═════ Material provided
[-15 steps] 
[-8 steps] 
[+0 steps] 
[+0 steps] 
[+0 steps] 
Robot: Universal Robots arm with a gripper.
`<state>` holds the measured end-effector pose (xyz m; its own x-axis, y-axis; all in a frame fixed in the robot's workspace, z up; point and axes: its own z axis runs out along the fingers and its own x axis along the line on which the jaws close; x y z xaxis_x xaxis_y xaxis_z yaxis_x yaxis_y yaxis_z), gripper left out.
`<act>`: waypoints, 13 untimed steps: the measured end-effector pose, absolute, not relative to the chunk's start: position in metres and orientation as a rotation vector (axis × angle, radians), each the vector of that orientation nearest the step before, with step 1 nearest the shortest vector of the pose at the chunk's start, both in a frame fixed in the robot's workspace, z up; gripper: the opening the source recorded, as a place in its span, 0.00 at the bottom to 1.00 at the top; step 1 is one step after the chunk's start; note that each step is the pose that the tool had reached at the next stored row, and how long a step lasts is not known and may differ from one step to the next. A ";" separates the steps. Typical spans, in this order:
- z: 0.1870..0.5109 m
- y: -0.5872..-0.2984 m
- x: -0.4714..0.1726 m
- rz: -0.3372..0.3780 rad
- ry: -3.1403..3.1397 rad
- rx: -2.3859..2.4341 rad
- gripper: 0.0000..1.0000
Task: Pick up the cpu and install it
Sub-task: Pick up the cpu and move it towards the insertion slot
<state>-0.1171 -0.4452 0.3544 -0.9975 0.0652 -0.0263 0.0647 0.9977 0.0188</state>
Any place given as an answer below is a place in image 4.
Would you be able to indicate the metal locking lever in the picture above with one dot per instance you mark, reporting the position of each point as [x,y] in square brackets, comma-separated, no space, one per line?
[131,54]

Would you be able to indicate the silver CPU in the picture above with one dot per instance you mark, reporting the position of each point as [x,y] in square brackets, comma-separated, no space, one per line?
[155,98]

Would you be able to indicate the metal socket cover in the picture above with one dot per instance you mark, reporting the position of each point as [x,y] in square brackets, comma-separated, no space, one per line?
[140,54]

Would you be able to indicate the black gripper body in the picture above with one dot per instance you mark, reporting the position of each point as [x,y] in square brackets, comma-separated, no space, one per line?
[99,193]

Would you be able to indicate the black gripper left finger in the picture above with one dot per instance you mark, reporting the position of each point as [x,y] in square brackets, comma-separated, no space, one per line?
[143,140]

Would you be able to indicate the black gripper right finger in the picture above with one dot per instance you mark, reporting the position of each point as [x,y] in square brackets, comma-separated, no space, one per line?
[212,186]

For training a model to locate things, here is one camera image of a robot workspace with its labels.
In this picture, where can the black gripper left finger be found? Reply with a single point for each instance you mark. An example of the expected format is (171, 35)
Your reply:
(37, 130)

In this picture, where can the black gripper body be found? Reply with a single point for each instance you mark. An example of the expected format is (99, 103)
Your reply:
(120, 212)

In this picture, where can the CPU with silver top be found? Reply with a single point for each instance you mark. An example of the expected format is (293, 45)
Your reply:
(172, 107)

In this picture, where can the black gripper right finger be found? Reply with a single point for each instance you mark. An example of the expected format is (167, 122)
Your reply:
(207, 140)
══════════
═════ Material provided
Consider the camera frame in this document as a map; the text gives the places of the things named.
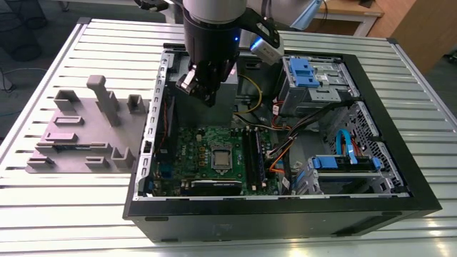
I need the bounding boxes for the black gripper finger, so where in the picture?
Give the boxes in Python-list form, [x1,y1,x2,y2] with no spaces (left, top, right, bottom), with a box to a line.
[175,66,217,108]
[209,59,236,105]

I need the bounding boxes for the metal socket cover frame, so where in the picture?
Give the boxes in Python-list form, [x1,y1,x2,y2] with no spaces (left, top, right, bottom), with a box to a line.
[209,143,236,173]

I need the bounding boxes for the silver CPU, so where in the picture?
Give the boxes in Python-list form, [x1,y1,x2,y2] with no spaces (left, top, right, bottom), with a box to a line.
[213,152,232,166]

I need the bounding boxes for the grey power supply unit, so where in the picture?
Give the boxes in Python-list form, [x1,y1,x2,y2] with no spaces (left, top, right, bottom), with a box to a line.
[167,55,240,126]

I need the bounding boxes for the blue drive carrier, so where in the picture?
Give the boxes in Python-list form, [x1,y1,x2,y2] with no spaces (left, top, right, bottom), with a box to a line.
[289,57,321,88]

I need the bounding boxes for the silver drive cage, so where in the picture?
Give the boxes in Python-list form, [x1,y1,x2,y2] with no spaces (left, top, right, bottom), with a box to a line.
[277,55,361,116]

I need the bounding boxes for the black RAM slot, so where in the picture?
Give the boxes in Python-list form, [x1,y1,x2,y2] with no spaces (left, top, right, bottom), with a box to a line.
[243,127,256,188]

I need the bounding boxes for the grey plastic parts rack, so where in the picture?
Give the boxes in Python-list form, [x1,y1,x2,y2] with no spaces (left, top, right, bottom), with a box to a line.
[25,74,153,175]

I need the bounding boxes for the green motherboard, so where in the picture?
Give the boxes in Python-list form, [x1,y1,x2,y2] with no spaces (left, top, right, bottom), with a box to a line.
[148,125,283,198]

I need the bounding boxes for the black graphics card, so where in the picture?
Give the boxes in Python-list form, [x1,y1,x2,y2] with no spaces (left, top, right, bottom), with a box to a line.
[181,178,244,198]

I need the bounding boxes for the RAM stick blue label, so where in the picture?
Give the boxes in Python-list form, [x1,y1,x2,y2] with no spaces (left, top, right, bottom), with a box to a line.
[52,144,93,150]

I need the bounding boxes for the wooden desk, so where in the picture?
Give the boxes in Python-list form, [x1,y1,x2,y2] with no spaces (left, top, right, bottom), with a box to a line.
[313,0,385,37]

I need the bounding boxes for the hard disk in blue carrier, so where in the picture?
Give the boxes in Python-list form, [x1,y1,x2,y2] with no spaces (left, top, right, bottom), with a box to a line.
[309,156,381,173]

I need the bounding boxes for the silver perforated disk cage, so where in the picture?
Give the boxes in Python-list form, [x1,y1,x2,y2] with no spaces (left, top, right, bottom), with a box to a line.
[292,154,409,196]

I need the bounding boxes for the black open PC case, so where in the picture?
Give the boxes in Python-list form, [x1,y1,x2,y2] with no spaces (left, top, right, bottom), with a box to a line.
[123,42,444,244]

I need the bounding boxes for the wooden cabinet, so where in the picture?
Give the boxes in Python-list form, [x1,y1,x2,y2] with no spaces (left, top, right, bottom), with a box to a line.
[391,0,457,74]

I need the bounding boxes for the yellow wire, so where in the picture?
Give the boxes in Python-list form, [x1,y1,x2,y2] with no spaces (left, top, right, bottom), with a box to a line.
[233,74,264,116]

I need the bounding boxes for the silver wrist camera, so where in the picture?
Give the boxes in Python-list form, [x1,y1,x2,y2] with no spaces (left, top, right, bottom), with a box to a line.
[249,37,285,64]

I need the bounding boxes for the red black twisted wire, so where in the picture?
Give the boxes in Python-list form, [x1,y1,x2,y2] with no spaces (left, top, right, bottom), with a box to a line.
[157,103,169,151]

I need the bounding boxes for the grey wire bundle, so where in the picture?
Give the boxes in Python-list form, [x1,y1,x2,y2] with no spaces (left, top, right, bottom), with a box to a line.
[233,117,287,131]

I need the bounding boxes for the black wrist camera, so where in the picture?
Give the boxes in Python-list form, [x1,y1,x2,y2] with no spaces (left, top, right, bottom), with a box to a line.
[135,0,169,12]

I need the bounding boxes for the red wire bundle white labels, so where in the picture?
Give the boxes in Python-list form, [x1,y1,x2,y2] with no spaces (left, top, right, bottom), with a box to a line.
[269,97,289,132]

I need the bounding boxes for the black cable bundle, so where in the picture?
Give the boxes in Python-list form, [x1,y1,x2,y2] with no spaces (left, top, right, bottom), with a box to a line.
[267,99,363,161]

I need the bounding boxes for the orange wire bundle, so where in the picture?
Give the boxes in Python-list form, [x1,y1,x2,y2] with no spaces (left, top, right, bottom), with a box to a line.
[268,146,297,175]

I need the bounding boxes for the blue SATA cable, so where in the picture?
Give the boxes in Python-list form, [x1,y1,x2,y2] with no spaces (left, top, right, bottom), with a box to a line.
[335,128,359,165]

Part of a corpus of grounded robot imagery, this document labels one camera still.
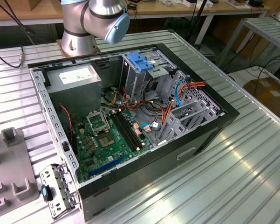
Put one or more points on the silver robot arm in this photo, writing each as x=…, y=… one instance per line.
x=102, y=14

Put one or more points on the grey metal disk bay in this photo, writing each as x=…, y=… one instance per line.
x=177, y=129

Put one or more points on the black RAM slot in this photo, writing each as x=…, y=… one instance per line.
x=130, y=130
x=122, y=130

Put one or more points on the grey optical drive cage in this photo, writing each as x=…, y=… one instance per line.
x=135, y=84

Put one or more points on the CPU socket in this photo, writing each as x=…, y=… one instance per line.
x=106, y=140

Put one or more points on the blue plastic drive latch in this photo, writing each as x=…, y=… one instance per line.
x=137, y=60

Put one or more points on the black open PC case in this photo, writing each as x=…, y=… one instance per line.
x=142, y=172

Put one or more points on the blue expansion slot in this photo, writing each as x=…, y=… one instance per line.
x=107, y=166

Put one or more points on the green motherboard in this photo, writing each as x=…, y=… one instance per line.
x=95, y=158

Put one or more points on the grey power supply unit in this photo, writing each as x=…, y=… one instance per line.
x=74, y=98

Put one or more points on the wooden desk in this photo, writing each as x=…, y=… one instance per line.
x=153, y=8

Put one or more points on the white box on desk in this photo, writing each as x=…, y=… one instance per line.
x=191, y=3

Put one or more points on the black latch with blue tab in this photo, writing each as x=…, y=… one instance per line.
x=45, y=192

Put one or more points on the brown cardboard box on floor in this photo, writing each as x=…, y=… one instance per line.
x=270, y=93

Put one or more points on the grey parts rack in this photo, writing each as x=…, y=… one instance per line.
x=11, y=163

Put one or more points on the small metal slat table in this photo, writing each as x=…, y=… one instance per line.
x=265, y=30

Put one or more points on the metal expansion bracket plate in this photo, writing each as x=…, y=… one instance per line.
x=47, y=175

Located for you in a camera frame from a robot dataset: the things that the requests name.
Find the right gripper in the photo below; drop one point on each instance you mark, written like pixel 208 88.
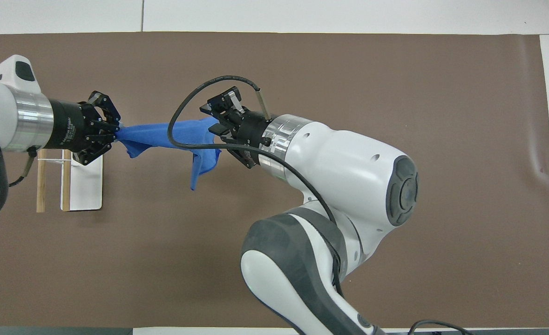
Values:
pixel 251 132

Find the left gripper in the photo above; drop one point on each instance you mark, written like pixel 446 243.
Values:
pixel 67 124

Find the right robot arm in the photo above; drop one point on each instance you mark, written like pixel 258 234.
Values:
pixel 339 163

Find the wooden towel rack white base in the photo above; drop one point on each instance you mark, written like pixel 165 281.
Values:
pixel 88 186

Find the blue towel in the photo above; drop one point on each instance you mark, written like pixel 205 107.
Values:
══════════
About this task — Sift through the entries and copy every line with "below".

Expected answer —
Any place given as an answer below is a place in image 4.
Find the right gripper in the photo below; drop one point on each instance you mark, written like pixel 208 88.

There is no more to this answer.